# Requirement:
With the pictures left out, every record must be reproduced exactly.

Record extracts: Begin

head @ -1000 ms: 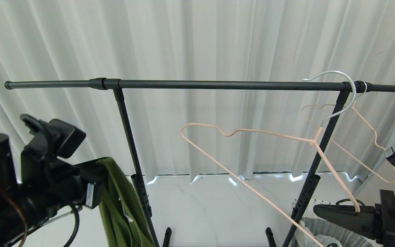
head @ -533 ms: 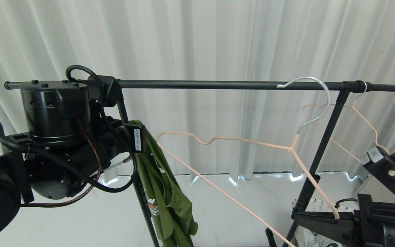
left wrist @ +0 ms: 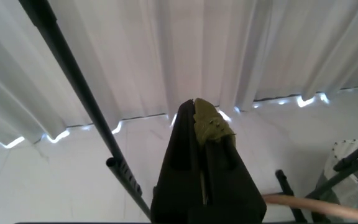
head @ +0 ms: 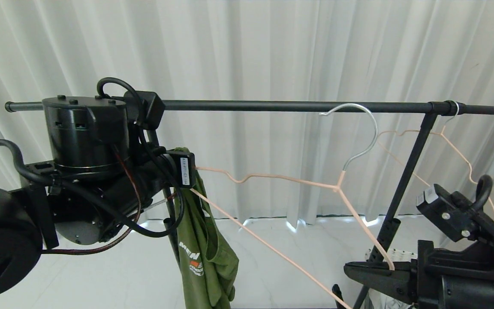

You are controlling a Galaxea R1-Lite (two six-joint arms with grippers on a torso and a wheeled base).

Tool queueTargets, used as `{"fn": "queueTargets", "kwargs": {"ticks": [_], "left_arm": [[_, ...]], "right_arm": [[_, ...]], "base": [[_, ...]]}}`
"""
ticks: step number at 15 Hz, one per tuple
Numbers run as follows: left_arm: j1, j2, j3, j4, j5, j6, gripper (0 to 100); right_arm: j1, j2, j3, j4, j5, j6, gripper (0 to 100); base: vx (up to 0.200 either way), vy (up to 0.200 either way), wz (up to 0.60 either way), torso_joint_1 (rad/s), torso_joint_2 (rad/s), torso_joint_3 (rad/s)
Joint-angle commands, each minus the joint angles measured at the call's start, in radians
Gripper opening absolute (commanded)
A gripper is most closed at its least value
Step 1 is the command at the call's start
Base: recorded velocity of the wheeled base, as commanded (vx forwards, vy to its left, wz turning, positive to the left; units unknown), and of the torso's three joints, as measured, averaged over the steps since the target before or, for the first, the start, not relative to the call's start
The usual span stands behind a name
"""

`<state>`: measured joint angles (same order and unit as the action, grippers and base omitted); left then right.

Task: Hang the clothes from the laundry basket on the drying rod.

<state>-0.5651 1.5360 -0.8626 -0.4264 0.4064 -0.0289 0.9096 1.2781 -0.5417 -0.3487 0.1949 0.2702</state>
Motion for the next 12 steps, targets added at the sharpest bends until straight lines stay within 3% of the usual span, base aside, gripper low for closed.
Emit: {"fn": "queueTargets", "kwargs": {"ticks": [1, 6, 12], "left_arm": [[-0.004, -0.007, 0.002, -0.002, 0.000, -0.005, 0], [-0.018, -0.008, 0.013, -0.002, 0.000, -0.009, 0], [-0.071, -0.008, 0.010, -0.002, 0.003, -0.016, 0]], "right_arm": [[-0.003, 0.041, -0.003, -0.015, 0.000, 0.000, 0], [-0.037, 0.101, -0.009, -0.102, -0.002, 0.040, 0], [-0.034, 0.124, -0.023, -0.107, -0.002, 0.041, 0]], "base": [[0.000, 0.000, 0.00, 0.000, 0.00, 0.000], [0.000, 0.000, 0.00, 0.000, 0.00, 0.000], [0.000, 0.000, 0.00, 0.000, 0.00, 0.000]]}}
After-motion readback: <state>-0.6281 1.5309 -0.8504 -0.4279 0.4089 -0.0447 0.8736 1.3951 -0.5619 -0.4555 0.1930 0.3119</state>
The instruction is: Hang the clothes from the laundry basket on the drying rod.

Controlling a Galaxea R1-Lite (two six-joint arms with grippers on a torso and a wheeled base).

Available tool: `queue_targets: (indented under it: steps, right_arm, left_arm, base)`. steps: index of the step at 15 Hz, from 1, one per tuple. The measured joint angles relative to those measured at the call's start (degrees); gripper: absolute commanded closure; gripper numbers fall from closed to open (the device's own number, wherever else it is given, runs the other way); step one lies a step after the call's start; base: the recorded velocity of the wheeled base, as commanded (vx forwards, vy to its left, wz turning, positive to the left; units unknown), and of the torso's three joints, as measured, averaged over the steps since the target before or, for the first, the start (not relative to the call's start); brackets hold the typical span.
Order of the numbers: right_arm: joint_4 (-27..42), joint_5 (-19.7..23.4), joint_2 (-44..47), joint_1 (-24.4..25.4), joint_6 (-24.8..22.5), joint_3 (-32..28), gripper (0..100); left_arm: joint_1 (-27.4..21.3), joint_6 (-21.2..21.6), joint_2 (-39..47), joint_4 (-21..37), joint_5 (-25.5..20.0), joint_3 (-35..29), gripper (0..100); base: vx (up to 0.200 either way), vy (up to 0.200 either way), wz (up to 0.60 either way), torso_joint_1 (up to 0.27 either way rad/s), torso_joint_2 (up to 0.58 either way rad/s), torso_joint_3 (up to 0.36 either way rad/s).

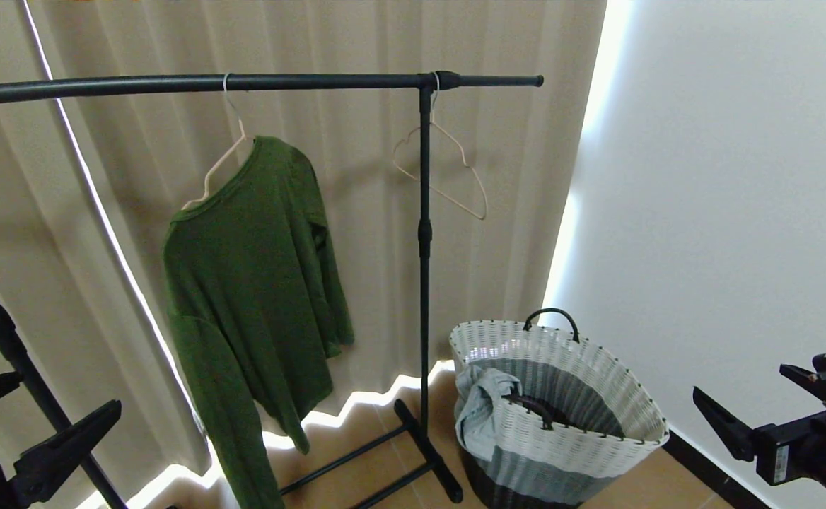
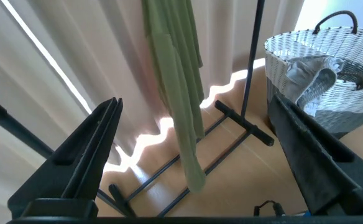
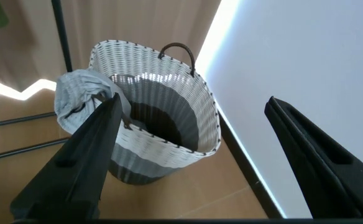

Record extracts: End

# Response for this exercise:
head @ -1000 ms: 
head @ -533 ms: 
left wrist @ +0 ms: 
head @ +0 ms: 

You are controlling a Galaxea R1-Lite (two six-joint arms with grippers on a torso and a wheeled base).

Tool queueTargets, used as `{"fn": "queueTargets", "kwargs": {"ticks": [_], "left_arm": [[_, ...]], "right_arm": [[_, ...]], "base": [[_, ...]]}}`
"""
ticks: step number at 15 Hz, one per tuple
Numbers run as follows: left_arm: j1, j2, j3, j4, j5, j6, gripper (0 to 100); right_arm: j1, j2, j3, j4, j5, j6, gripper (0 to 100); base: vx (up to 0.200 either way), vy (up to 0.200 either way), wz (up to 0.60 either way), torso_joint_1 (rad/s), torso_joint_2 (rad/s), torso_joint_3 (rad/s)
Joint-angle commands, each minus the joint angles measured at the call's start, in radians
Gripper opening absolute (commanded)
A gripper is most closed at its least value
Step 1 is the command at the call's start
Base: recorded velocity of the wheeled base, as commanded (vx forwards, vy to its left, wz turning, positive to the left; units unknown), and of the torso's three joints, as measured, averaged over the steps since the target before or, for the first, the start, not relative to the call's start
The usual span stands behind a name
"""

`<state>`: measured joint angles (same order and unit as the action, grippers and base omitted); left then right.

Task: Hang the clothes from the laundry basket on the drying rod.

<state>-0.5651 1.5360 -0.8626 -0.4264 0.4064 -0.0289 0.9096 1.2781 -0.5417 -0.3487 0.1949 0.2702</state>
Motion for the next 12 steps, targets added at the sharpest bends until straight lines stay within 3% of the usual span, base aside, gripper low for closed.
Emit: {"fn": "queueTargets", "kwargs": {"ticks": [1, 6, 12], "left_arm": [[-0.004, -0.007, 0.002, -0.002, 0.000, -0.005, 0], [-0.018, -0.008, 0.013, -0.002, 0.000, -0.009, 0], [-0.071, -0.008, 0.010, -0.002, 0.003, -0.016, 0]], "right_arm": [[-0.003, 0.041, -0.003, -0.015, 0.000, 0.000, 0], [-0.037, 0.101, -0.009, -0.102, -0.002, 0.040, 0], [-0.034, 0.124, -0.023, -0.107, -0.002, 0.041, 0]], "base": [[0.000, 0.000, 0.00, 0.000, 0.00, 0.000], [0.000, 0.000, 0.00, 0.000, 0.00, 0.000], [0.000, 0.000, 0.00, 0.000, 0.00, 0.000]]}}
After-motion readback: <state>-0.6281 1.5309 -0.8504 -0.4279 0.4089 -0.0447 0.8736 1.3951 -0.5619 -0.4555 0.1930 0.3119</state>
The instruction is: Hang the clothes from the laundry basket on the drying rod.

Controlling a Galaxea R1-Lite (two six-joint arms with grippers on a torso and a wheeled base).

Available tool: `queue_targets: (indented under it: steps, right_arm, left_arm, base)`. steps: index of the step at 15 Hz, from 1, one per tuple. The measured joint angles relative to those measured at the call's start (degrees); gripper: absolute commanded closure; gripper numbers fall from closed to open (the device's own number, wherever else it is given, runs the other way); step one lies a step after the call's start; base: the recorded velocity of the wheeled base, as commanded (vx forwards, vy to its left, wz turning, positive to the left; units unknown), and of the torso's three joints, as measured, averaged over the steps since the target before or, for the first, the start (not relative to the call's start); brackets hold the typical span.
Order of the numbers: right_arm: joint_4 (-27..42), joint_5 (-19.7..23.4), joint_2 (-44..47), joint_1 (-24.4..25.4), joint_6 (-24.8..22.5), joint_3 (-32..28), gripper (0..100); left_arm: joint_1 (-27.4..21.3), joint_6 (-21.2..21.6), joint_2 (-39..47), joint_4 (-21..37), joint_5 (-25.5..20.0), joint_3 (-35..29), gripper (0..100); base: vx (up to 0.200 either way), vy (up to 0.200 either way), wz (up to 0.60 either way), torso_joint_1 (up to 0.27 either way rad/s), torso_joint_2 (up to 0.58 either way rad/s), torso_joint_3 (up to 0.36 either way rad/s).

The response is now complete.